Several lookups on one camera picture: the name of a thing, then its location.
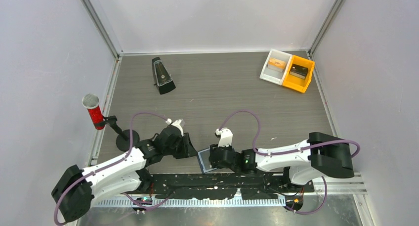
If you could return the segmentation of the blue leather card holder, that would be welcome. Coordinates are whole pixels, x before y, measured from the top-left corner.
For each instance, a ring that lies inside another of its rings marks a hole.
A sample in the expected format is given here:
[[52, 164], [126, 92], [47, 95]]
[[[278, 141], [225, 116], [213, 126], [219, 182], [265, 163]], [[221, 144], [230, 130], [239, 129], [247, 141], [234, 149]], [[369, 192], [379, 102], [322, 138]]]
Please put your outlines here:
[[198, 162], [200, 165], [200, 169], [203, 174], [217, 170], [216, 167], [212, 166], [211, 161], [210, 161], [210, 154], [211, 154], [210, 147], [198, 151], [197, 154], [198, 154]]

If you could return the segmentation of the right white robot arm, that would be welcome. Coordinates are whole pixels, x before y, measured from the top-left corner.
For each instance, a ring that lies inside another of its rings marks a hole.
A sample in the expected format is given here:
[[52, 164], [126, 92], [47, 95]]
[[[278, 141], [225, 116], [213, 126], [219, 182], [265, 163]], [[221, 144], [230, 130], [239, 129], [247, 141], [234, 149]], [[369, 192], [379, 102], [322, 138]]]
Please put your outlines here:
[[219, 143], [205, 149], [209, 156], [200, 157], [203, 173], [217, 169], [230, 169], [237, 174], [267, 173], [282, 168], [282, 185], [291, 192], [318, 177], [354, 177], [352, 158], [360, 150], [354, 141], [312, 132], [308, 139], [288, 146], [237, 152], [232, 137], [230, 130], [223, 131]]

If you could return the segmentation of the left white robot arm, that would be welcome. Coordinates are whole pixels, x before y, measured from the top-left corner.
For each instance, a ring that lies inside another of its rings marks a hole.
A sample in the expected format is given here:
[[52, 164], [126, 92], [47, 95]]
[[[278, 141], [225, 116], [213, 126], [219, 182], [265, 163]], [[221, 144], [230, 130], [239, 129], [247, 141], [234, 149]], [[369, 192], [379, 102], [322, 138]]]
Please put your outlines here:
[[197, 156], [190, 136], [180, 126], [168, 125], [152, 138], [101, 164], [68, 167], [51, 192], [56, 203], [54, 222], [58, 226], [84, 216], [96, 203], [125, 192], [146, 193], [152, 181], [145, 168], [163, 157], [183, 159]]

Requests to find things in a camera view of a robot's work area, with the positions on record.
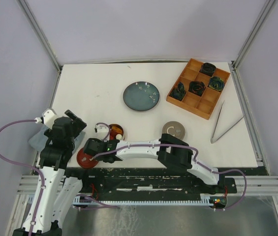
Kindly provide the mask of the red lunch box lid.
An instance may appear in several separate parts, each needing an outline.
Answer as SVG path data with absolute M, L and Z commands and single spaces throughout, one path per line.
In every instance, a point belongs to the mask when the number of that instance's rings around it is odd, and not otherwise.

* **WHAT THE EXERCISE ASKS**: A verbatim copy of the data, pictures removed, is the expected result.

* **PROBLEM SOLUTION**:
Several lookups on one camera picture: the name of a thing, then its location.
If you could return the segmentation of the blue leather card holder, that would be welcome. Coordinates are whole pixels, x before y, measured from the top-left corner.
For each instance, a ring that lies inside another of its rings marks a hole.
A sample in the expected format is given here:
[[52, 164], [126, 92], [47, 95]]
[[[278, 141], [225, 116], [213, 126], [219, 182], [265, 163]], [[221, 144], [230, 130], [239, 129], [247, 141], [234, 149]], [[369, 192], [379, 102], [322, 138]]]
Please put your outlines here:
[[198, 162], [200, 165], [200, 169], [203, 174], [217, 170], [216, 167], [212, 166], [211, 161], [210, 161], [210, 154], [211, 154], [210, 147], [198, 151], [197, 154], [198, 154]]

If you could return the segmentation of the right white robot arm, that would be welcome. Coordinates are whole pixels, x before y, measured from the top-left corner.
For each instance, a ring that lies inside another of its rings marks a hole.
A sample in the expected format is given here:
[[52, 164], [126, 92], [47, 95]]
[[[278, 141], [225, 116], [213, 126], [219, 182], [265, 163]], [[221, 144], [230, 130], [239, 129], [247, 141], [234, 149]], [[369, 192], [379, 102], [322, 138]]]
Please put your outlines here:
[[219, 143], [205, 149], [209, 156], [200, 157], [203, 173], [217, 169], [230, 169], [237, 174], [267, 173], [282, 168], [282, 185], [291, 192], [318, 177], [354, 177], [352, 158], [360, 150], [354, 141], [312, 132], [308, 139], [288, 146], [237, 152], [232, 137], [230, 130], [223, 131]]

If you could return the segmentation of the left white robot arm, that would be welcome. Coordinates are whole pixels, x before y, measured from the top-left corner.
For each instance, a ring that lies inside another of its rings marks a hole.
A sample in the expected format is given here:
[[52, 164], [126, 92], [47, 95]]
[[[278, 141], [225, 116], [213, 126], [219, 182], [265, 163]], [[221, 144], [230, 130], [239, 129], [247, 141], [234, 149]], [[369, 192], [379, 102], [322, 138]]]
Please put your outlines here:
[[197, 156], [190, 136], [180, 126], [168, 125], [152, 138], [101, 164], [68, 167], [51, 192], [56, 203], [54, 222], [58, 226], [84, 216], [96, 203], [125, 192], [146, 193], [152, 181], [145, 168], [163, 157], [183, 159]]

Requests to find things in a camera view of a robot's work area, with the positions on record.
Kindly provide the mask of the red lunch box lid.
An instance may appear in several separate parts, each needing an outline.
Answer as SVG path data with absolute M, L and Z commands and single spaces throughout, one path per line.
In every instance, a point belongs to the mask when the number of that instance's rings around it is odd, and not otherwise.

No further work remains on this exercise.